First, not all the correlation values in the matrix are necessarily significant ...need to be proved. (but the sample size is large)
For example, -0.004 may not be significant. (I didn't test)

The method is usually the opposite, first, you think what you want to achieve and then you use the statistics.

What do you look for?

#### Ewa

##### New Member
I'm trying to find a way to segment the population based on the answers in the survey, so I can understand people's behaviors, their needs and frustrations in order to build personas. But I have no inkling about how to parse the data I've collected. If it were only a few responses, I could probably wing it, but with over 300 I'm at a loss. I've asked all the right questions, I just need to figure out how to turn this data into meaningful clusters of people who interact with the system in similar ways. Does that make sense?

#### obh

##### Active Member
So you want to group together (1,1,1,2,8) with (1,2,1,3,9) and (4,4,4,4,4) with (3,4,5,4,5)?

#### Ewa

##### New Member
For a second there I thought I understood: I figured that the numbers in parentheses represented values in my columns. But the 8 and 9 threw me off. Am I looking at two segments? One that represents people who hardly ever create or edit menus and are not very tech or design savvy and another that represents people who create and edit menus often and are quite tech and design savvy?

#### noetsi

##### Fortran must die
Its probably not a very helpful answer but I would run factor analysis Structural Equation models are even better, but that takes most years to learn.

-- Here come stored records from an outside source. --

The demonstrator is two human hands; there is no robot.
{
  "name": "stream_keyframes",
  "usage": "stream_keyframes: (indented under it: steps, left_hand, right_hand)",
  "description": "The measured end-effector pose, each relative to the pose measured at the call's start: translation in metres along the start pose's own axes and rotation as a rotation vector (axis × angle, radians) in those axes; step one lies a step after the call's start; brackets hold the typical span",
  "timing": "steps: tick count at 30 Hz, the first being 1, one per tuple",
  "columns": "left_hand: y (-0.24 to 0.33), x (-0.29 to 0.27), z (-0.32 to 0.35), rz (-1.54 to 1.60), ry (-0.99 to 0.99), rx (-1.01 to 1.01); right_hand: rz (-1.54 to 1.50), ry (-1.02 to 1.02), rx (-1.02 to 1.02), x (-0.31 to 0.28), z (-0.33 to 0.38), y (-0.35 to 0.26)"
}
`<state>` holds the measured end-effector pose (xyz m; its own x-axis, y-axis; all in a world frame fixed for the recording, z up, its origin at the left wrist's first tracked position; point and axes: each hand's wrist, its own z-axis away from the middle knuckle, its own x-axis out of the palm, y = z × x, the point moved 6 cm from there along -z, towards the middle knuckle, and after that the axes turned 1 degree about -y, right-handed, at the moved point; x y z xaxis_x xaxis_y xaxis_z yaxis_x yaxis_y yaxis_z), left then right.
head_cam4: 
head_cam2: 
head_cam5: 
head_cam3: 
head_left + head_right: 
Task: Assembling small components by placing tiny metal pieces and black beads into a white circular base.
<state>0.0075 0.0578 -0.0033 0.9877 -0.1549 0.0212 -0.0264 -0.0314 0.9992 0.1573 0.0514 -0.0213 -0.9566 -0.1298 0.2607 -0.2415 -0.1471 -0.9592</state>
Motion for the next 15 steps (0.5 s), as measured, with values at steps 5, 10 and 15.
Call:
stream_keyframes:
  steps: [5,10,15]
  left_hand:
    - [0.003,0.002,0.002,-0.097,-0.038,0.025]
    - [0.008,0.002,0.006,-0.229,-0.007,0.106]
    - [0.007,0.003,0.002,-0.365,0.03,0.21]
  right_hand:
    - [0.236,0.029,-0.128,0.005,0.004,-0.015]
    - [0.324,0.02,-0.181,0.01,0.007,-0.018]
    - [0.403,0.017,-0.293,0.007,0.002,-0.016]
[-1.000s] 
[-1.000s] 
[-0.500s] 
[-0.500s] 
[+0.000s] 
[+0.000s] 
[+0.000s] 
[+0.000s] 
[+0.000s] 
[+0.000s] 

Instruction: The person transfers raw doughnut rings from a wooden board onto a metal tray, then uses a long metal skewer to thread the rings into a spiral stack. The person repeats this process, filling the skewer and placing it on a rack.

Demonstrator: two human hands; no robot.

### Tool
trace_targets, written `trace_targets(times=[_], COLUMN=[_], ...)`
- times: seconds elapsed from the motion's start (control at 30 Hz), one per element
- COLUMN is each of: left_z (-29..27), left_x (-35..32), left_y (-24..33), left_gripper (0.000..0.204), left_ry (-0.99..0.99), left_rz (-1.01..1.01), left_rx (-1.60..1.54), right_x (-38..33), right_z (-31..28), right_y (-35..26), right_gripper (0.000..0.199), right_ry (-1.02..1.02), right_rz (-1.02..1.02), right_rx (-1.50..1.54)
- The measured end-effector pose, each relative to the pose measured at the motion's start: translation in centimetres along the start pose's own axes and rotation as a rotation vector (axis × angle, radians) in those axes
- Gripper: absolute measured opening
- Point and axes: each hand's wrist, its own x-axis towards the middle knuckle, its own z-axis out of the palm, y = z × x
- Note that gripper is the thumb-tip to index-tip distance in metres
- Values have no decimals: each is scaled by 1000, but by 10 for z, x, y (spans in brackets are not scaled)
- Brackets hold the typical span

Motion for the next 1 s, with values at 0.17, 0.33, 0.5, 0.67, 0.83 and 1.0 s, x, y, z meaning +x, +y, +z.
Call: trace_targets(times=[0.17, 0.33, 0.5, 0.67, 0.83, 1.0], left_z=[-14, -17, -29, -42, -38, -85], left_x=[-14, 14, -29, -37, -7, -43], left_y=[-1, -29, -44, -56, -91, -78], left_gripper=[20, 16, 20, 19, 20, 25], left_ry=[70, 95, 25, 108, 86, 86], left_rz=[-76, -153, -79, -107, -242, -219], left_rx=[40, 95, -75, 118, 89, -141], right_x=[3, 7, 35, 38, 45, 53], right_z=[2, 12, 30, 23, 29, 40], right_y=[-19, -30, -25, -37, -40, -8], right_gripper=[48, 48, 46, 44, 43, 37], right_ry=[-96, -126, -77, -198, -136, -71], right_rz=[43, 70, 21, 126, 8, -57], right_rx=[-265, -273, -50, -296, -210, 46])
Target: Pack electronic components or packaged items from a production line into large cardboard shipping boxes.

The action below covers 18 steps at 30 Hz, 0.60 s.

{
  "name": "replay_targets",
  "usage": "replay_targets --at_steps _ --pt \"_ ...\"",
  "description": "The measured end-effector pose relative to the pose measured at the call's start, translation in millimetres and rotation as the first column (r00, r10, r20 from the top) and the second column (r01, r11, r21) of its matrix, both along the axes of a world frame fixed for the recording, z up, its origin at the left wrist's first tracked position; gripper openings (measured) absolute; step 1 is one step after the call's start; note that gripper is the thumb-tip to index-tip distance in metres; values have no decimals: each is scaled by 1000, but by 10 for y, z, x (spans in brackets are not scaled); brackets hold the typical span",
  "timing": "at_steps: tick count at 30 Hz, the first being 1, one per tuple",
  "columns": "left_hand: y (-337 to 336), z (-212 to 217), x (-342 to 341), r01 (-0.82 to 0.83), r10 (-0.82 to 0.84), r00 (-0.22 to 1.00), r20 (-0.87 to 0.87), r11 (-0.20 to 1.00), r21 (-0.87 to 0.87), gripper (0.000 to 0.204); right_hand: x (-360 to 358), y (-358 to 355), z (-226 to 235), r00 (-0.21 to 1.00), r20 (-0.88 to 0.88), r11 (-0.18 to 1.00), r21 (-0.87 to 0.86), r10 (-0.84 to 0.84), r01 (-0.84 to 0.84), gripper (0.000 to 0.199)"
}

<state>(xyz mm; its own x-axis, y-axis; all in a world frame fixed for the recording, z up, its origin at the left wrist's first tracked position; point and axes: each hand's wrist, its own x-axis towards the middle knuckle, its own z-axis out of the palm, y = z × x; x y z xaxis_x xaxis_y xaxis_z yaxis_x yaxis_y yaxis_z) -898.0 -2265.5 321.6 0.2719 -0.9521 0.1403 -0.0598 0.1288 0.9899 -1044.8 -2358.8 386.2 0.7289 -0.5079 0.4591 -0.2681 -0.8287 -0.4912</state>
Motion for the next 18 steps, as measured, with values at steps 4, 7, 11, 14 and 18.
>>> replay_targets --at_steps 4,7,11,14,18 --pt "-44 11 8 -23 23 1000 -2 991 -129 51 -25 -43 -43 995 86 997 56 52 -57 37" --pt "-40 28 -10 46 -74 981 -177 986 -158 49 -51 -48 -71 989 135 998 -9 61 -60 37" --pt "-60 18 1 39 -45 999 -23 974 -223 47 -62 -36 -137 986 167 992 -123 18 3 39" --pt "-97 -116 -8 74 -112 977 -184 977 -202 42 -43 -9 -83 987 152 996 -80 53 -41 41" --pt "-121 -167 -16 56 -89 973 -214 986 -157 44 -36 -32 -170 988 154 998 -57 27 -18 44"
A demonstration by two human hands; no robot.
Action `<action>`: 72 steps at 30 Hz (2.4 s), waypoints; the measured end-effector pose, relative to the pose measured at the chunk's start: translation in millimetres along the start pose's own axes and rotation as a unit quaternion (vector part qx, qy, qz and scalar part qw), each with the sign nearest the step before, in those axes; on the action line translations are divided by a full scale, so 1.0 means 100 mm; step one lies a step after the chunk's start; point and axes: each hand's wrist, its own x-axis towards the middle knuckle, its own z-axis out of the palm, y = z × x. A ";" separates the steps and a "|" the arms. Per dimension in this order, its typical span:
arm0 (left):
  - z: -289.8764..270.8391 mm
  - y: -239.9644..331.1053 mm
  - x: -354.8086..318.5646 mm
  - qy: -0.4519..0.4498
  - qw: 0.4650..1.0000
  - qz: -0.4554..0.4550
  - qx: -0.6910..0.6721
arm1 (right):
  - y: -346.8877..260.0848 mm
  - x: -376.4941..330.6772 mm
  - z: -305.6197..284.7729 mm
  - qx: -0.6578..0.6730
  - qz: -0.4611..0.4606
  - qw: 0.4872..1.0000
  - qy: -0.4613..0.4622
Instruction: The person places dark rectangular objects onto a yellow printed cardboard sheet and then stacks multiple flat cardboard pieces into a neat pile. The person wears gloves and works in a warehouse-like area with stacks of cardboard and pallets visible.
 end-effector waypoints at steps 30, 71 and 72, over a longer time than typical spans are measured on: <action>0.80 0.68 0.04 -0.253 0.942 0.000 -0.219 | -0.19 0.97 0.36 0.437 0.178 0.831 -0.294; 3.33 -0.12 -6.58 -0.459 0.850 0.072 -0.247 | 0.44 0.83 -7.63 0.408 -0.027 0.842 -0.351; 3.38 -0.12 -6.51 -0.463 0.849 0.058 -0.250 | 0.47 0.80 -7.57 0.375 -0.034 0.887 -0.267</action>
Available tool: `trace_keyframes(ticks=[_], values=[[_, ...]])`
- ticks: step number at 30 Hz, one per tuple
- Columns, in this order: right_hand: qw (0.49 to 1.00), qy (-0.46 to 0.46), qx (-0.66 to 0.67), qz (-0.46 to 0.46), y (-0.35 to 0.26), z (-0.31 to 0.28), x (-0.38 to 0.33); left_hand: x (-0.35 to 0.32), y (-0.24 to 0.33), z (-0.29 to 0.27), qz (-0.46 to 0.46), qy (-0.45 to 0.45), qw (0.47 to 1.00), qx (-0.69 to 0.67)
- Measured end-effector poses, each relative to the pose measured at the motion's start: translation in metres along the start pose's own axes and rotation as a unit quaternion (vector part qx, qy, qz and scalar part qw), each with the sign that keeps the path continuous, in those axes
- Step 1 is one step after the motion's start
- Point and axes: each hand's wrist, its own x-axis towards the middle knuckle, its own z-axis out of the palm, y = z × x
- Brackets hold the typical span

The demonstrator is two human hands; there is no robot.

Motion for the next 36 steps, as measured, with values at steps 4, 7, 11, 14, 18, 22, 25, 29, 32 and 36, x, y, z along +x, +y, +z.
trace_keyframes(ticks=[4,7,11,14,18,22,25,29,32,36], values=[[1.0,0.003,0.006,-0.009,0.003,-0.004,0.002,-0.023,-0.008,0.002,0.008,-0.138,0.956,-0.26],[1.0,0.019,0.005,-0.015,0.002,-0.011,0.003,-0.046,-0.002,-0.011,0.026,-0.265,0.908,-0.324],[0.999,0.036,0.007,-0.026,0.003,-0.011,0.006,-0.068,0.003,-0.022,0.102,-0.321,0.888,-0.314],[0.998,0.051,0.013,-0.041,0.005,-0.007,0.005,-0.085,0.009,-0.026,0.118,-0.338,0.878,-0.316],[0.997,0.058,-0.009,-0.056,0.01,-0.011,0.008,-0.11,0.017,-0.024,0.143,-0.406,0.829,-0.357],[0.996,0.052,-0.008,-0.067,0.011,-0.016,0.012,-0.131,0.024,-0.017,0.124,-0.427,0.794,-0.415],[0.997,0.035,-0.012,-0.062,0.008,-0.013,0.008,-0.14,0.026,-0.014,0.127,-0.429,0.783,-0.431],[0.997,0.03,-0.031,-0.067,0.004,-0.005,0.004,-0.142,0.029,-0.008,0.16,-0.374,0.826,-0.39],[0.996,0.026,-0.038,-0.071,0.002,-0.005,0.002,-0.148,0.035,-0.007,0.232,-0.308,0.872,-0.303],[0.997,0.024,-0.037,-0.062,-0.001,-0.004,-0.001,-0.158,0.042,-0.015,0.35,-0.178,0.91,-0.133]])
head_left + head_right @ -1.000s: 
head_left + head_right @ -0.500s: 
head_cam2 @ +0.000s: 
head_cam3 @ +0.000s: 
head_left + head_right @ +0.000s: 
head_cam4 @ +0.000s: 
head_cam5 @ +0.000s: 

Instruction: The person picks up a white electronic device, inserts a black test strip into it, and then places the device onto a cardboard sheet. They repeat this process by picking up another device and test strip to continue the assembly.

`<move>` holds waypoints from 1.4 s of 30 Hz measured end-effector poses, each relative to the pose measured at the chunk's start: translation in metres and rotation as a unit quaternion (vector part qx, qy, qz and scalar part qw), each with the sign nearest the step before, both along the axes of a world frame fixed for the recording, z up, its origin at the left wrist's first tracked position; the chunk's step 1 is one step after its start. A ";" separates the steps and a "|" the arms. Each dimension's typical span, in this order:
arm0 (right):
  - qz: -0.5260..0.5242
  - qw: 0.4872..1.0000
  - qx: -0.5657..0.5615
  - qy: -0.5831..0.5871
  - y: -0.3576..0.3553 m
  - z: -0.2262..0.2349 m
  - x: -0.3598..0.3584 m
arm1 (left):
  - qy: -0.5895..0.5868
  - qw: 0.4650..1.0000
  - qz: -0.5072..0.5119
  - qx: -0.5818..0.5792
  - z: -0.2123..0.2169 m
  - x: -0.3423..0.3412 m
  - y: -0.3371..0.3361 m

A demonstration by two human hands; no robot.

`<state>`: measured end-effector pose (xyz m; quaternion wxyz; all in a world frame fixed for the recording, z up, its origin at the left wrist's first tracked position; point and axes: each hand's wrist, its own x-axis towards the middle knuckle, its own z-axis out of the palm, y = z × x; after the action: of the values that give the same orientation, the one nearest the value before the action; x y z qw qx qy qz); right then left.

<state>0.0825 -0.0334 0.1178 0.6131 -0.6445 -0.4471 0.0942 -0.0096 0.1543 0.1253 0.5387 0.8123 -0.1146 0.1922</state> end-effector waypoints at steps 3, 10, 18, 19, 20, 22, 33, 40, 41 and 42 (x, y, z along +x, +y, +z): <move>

I would also review the literature on this topic, someone may have already made suggestions. Generally you have a theory before you run the data.

#### Miner

##### TS Contributor
Factor analysis will help you condense the number of questions down into a smaller number of factors underlying the questions. Your data appear to condense to 2 factors of importance.

You can also go directly into Cluster analysis. I recommend Cluster Observations. This should accomplish what you requested. After a cursory look at your data, you should be able to easily condense these into 13 clusters of differing customer types.

#### Ewa

##### New Member
Thanks for all your help! I'm afraid I need more tangible answers. You say my data appear "to condense to 2 factors of importance"? What are they? I should be looking at 13 clusters? How did you get 13? Is it possible to condense even further? How do I perform cluster analysis? Do I need specialized tools to do it?

Are there any resources available out there... written in a language I can understand? Tutorials? Anything? I would also be willing to provide compensation for someone to teach me.

#### Miner

##### TS Contributor
After running a factor analysis, the 2 questions (tech savvy and rating design) consolidate to a single factor, the two questions (create new food and create new menus) consolidate to a second factor, and the question (edit existing) falls out as not significant.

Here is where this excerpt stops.